Él le acarició el brazo.

—Él no querría que tú sufrieras así. Que llorases su pérdida sí, pero no que sufrieras.

Una chispa de rabia brilló en los ojos de Ada, devolviéndoles casi la vida.

—¡Qué tontería, qué palabras tan estúpidas! No te imaginas cuántas veces las he oído y lo harta que estoy de ellas. —Más lágrimas—. ¡Duele tanto, Royston…! ¡Todavía me duele mucho!

Se acercó a ella, depositó a un lado el cuaderno y abrazó a Ada, estrechándola contra su amplio pecho, en el que algo se contrajo cuando sintió lo delgada que estaba, frágil como un polluelo caído del nido.

—Lo sé. También a mí, querida Ada. No como a ti, pero todavía me duele. —Tras una breve pausa, prosiguió—: Si algo he aprendido de esta maldita y absurda guerra, es lo valiosa que es la vida. Bueno —soltó una risa seca—, no es que yo haga gran cosa con la mía. Lo único que intento es conservar la propiedad que mis antecesores me han dejado.
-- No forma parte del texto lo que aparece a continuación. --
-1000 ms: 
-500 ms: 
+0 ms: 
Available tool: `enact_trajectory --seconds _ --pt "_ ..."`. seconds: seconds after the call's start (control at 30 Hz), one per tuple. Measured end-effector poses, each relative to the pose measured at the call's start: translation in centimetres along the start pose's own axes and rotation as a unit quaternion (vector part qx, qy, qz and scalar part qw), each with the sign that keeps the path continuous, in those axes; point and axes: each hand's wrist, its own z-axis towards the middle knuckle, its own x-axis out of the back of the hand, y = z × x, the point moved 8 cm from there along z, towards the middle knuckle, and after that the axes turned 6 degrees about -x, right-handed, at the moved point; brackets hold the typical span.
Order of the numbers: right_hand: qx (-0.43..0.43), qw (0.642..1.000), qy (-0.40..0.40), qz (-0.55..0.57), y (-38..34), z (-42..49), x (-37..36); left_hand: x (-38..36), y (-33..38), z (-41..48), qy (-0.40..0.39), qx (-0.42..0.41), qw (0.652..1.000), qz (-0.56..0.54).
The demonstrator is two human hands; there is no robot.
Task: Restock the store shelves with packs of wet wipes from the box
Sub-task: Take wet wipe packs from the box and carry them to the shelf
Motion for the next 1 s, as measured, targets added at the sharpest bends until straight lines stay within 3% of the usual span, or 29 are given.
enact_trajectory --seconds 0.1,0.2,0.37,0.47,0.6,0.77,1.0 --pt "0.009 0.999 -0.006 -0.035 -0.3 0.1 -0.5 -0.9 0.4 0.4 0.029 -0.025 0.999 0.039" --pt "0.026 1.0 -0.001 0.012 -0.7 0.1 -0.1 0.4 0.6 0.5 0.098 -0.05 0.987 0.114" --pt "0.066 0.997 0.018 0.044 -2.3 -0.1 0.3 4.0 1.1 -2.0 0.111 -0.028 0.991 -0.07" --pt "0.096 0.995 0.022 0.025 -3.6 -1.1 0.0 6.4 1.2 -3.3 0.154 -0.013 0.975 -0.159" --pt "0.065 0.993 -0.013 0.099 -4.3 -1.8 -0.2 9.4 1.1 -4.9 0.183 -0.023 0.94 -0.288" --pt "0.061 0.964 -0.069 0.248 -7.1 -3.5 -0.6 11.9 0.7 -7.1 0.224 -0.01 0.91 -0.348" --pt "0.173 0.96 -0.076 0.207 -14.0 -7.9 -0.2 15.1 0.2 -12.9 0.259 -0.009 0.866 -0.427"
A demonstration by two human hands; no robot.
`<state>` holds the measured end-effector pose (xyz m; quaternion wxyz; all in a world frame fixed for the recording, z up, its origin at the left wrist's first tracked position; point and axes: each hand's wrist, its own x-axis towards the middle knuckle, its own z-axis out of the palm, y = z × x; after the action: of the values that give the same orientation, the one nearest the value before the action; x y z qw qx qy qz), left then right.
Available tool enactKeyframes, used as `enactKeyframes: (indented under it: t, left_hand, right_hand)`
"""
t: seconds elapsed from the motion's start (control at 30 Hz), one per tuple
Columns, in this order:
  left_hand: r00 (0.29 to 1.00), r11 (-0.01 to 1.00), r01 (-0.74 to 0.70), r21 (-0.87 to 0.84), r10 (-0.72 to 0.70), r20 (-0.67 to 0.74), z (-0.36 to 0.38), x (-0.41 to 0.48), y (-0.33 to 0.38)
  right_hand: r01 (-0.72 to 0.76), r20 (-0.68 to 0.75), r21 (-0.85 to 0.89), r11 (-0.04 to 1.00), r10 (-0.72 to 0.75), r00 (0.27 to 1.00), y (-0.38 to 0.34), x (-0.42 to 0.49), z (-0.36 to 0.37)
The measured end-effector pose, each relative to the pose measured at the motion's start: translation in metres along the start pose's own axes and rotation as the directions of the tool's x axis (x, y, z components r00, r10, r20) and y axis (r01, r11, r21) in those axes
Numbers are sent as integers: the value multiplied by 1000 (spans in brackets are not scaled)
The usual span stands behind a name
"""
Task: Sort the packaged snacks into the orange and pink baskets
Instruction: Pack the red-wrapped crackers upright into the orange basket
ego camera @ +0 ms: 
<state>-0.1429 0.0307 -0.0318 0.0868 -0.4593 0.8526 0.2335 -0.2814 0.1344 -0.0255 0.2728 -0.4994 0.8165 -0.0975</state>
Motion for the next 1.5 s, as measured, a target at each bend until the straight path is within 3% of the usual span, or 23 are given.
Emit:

No es el objetivo existencial más importante, ni siquiera tal vez uno que valga especialmente la pena. Pero no deja de ser un objetivo.

Cerca del linde del bosque, Grace detuvo la yegua y bajó de la silla. Ató las riendas en la rama de un avellano, palmeó cariñosamente el lomo del caballo y se introdujo en la espesura, donde se detuvo. El año anterior, en mayo, ya había estado una vez allí y había huido, no lo había soportado. Apretó los puños para darse valor y caminó a través de la maleza.

El azul la conmovió, un mar de campánulas azul ultramar cuyo suave aroma llenaba el aire y en el borde se difuminaban en un halo de color. Grace se llevó las manos trémulas al rostro humedecido de lágrimas, se adentró en el mar azul y se tendió sobre el lecho de flores.

Permaneció así largo rato, con los ojos fijos en el techo verde y centelleante de los frondosos robles. «Jeremy… Jeremy…». Se puso boca abajo y hundió los dedos en la tierra húmeda. «Oh, Jeremy…».